### Problem to solve:
What's needed is an exact retyping of the lines from the start of the listing up to and including the line with "Here a camera", minus any pictures.
- - - -
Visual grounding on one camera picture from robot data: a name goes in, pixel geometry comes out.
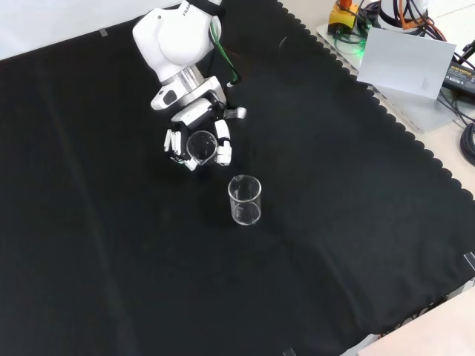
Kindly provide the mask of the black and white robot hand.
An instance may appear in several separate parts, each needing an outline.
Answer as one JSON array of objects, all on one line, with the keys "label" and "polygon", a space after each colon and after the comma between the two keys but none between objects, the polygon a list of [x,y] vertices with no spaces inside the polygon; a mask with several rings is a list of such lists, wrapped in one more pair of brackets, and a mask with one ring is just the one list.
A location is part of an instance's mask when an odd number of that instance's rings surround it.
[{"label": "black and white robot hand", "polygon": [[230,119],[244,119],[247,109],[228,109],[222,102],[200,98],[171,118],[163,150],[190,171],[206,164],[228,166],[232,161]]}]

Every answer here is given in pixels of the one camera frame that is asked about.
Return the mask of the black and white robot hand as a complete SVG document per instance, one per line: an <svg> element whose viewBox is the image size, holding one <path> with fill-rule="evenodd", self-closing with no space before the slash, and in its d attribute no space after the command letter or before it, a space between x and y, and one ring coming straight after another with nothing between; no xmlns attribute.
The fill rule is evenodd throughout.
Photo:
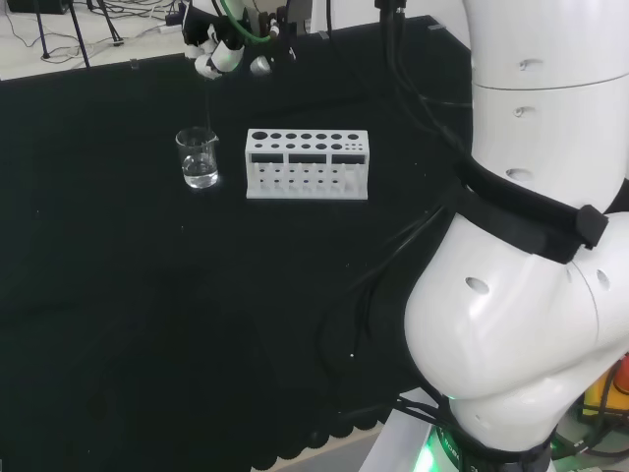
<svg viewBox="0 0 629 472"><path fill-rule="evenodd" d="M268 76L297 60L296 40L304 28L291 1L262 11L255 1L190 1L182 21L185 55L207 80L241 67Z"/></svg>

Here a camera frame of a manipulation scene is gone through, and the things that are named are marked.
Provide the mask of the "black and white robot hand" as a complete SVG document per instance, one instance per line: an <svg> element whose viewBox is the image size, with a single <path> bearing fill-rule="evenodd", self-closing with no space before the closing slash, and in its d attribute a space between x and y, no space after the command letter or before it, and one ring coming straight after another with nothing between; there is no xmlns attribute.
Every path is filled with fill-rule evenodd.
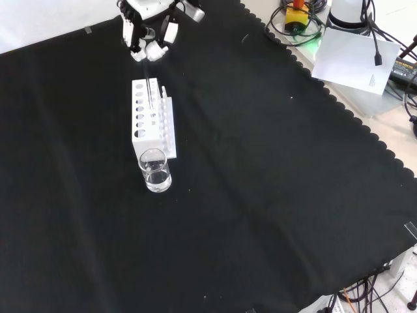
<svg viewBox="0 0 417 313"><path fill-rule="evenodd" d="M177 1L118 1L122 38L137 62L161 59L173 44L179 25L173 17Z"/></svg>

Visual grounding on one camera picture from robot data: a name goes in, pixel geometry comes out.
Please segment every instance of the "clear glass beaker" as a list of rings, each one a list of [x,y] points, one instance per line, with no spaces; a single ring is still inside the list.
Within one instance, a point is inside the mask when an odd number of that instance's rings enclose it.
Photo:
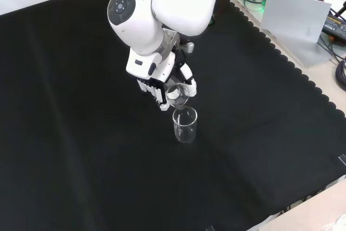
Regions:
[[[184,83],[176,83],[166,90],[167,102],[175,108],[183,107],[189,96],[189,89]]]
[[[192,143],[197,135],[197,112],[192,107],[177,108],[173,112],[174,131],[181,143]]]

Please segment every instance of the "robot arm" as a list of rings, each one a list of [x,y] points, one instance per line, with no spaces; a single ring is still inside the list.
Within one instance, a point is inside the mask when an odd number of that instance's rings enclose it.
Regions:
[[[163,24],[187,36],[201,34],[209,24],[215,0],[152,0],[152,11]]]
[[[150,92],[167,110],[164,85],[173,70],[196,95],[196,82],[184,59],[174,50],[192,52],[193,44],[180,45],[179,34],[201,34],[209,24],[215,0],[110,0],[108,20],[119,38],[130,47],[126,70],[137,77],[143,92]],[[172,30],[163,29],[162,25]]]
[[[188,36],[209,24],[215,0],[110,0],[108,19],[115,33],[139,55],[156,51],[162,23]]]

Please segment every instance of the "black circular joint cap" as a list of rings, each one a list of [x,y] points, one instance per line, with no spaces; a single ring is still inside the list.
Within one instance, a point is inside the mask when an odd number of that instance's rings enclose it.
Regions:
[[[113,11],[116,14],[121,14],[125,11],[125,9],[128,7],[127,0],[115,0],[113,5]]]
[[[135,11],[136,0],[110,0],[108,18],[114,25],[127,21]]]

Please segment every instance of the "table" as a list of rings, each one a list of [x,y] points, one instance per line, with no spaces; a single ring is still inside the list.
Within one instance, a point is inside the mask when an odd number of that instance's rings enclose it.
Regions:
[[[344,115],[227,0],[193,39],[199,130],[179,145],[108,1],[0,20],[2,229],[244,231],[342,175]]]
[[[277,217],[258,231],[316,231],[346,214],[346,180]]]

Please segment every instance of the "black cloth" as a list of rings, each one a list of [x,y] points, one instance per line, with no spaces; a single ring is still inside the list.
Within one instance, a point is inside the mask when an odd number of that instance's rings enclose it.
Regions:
- - - -
### Answer to this task:
Visual grounding on one camera picture from robot data: a name goes in, pixel geometry comes out.
Kindly provide the mask of the black and white robot hand.
An instance may appear in several separate parts, each needing an outline.
Answer as one JSON array of objects, all on one line, with the keys "label" and "polygon", a space after each colon and after the comma between the two keys but none between objects, the polygon a list of [x,y] vertices with no spaces inside the polygon; a mask with several rings is a list of such lists, wrapped in one more pair of brackets, and a mask with one ring is just the one list.
A location is part of an instance's mask when an odd number of that instance's rings surround it.
[{"label": "black and white robot hand", "polygon": [[230,119],[244,119],[247,109],[228,109],[222,102],[200,98],[171,118],[163,150],[190,171],[206,164],[228,166],[232,161]]}]

Every answer here is given in pixels of the one camera frame that is asked about.
Return the mask of the black and white robot hand as a complete SVG document per instance, one per line: an <svg> element whose viewBox is the image size, holding one <path> with fill-rule="evenodd", self-closing with no space before the slash, and in its d attribute no space after the command letter or before it, a space between x and y, and one ring coming straight after another with nothing between; no xmlns attribute.
The fill rule is evenodd throughout.
Photo:
<svg viewBox="0 0 629 472"><path fill-rule="evenodd" d="M268 76L297 60L296 40L304 28L291 1L262 11L255 1L190 1L182 21L185 55L207 80L241 67Z"/></svg>

Here a camera frame of a manipulation scene is gone through, and the things that are named are marked.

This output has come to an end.